Le choix de Lecornu, 39 ans, témoigne de la volonté de Macron de poursuivre avec un gouvernement minoritaire fermement attaché à son agenda de réformes économiques pro-entreprises, marqué par des baisses d’impôts pour les entreprises et les plus aisés, ainsi que par le relèvement de l’âge de la retraite.
Macron a été contraint de nommer un cinquième Premier ministre en moins de deux ans après que le Parlement a évincé François Bayrou, neuf mois seulement après sa prise de fonction, en raison de ses plans pour maîtriser la dette galopante du pays.
En confiant la fonction à Lecornu, Macron prend le risque de s’aliéner le Parti socialiste, situé au centre-gauche, et place le président et son gouvernement dans une position de dépendance vis-à-vis du Rassemblement national de Marine Le Pen pour obtenir des soutiens à l’Assemblée nationale.
La priorité immédiate de Lecornu sera de forger un consensus autour du budget pour 2026, une tâche qui avait coûté sa place à Bayrou, lequel avait prôné des coupes budgétaires drastiques pour juguler un déficit atteignant près du double du plafond européen de 3% du PIB.

BUDGET EN LIGNE DE MIRE
Les bouleversements politiques de cette semaine révèlent une crise qui s’aggrave en France, affaiblissant la deuxième économie de la zone euro alors qu’elle s’enfonce dans un marasme de la dette.
La nomination de Lecornu n’est pas sans danger pour Macron, qui risque d’apparaître déconnecté dans un contexte de mécontentement populaire persistant, alors que les sondages montrent une volonté de changement chez les électeurs. Des manifestations nationales « Bloquons tout » menacent de paralyser le pays mercredi.

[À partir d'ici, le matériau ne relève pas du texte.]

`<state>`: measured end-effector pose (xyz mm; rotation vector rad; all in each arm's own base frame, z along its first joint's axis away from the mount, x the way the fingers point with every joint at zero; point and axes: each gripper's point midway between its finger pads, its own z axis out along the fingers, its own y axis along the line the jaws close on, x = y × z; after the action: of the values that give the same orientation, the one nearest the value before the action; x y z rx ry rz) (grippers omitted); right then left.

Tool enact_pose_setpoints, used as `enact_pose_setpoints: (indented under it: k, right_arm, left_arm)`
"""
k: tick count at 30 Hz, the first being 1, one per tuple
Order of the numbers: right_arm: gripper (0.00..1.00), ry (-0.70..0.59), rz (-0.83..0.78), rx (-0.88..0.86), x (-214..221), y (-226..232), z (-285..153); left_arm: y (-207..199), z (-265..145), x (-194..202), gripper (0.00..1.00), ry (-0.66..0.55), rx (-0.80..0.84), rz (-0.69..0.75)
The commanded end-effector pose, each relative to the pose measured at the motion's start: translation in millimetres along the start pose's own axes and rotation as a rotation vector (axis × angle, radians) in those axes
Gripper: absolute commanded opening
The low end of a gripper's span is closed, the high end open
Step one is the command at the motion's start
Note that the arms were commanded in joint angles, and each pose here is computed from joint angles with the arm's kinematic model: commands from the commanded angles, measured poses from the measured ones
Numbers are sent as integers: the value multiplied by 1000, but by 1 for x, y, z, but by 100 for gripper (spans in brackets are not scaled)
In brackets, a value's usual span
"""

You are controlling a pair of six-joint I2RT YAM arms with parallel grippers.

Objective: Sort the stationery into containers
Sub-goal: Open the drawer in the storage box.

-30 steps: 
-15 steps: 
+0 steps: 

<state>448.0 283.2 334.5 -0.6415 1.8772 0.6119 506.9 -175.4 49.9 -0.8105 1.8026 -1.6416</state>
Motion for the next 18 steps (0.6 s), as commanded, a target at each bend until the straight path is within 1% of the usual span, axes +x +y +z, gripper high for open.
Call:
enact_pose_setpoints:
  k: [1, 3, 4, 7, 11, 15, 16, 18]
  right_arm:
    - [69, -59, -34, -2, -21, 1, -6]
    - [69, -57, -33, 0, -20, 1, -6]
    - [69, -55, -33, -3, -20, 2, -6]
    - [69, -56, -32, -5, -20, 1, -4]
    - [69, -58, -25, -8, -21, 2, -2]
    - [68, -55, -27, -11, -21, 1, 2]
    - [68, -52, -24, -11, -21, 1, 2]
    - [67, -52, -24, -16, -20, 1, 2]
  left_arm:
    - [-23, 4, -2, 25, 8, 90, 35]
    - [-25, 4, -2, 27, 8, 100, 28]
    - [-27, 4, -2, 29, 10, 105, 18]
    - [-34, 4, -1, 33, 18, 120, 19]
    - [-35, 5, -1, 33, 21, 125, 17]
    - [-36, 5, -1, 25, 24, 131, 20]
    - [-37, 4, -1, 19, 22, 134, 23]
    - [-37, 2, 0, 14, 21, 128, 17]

Lecornu occupait récemment le poste de ministre des Armées, supervisant l’augmentation du budget de la défense et contribuant à façonner la réflexion européenne sur les garanties de sécurité à offrir à l’Ukraine en cas d’accord de paix avec la Russie.
Lecornu a fait ses débuts en politique en militant pour l’ancien président Nicolas Sarkozy à l’âge de 16 ans. Il est devenu maire d’une petite commune normande à 18 ans, puis, à 22 ans, le plus jeune conseiller ministériel de Sarkozy.
Il a quitté le parti conservateur Les Républicains pour rejoindre le mouvement centriste de Macron lors de la première élection de ce dernier en 2017. Cinq ans plus tard, il a dirigé la campagne de réélection du président.
En nommant un ministre issu de son propre camp, au parcours conservateur, Macron semble avoir choisi de préserver à tout prix son héritage économique.
Les socialistes avaient promis d’annuler certaines des réformes phares pro-entreprises, notamment la suppression de l’impôt sur la fortune et le relèvement de l’âge de la retraite, des mesures que le président juge essentielles pour rendre la France attractive aux investisseurs.
Lecornu a parfois su se faire entendre auprès de Marine Le Pen et de son chef de parti Jordan Bardella, avec qui il aurait dîné secrètement l’an dernier. Des responsables du RN ont confié à Reuters qu’ils pourraient apporter un soutien tacite à Lecornu s’il était nommé à Matignon.
Le RN a toutefois prévenu qu’il ne tolérerait aucune hausse d’impôts pour les travailleurs.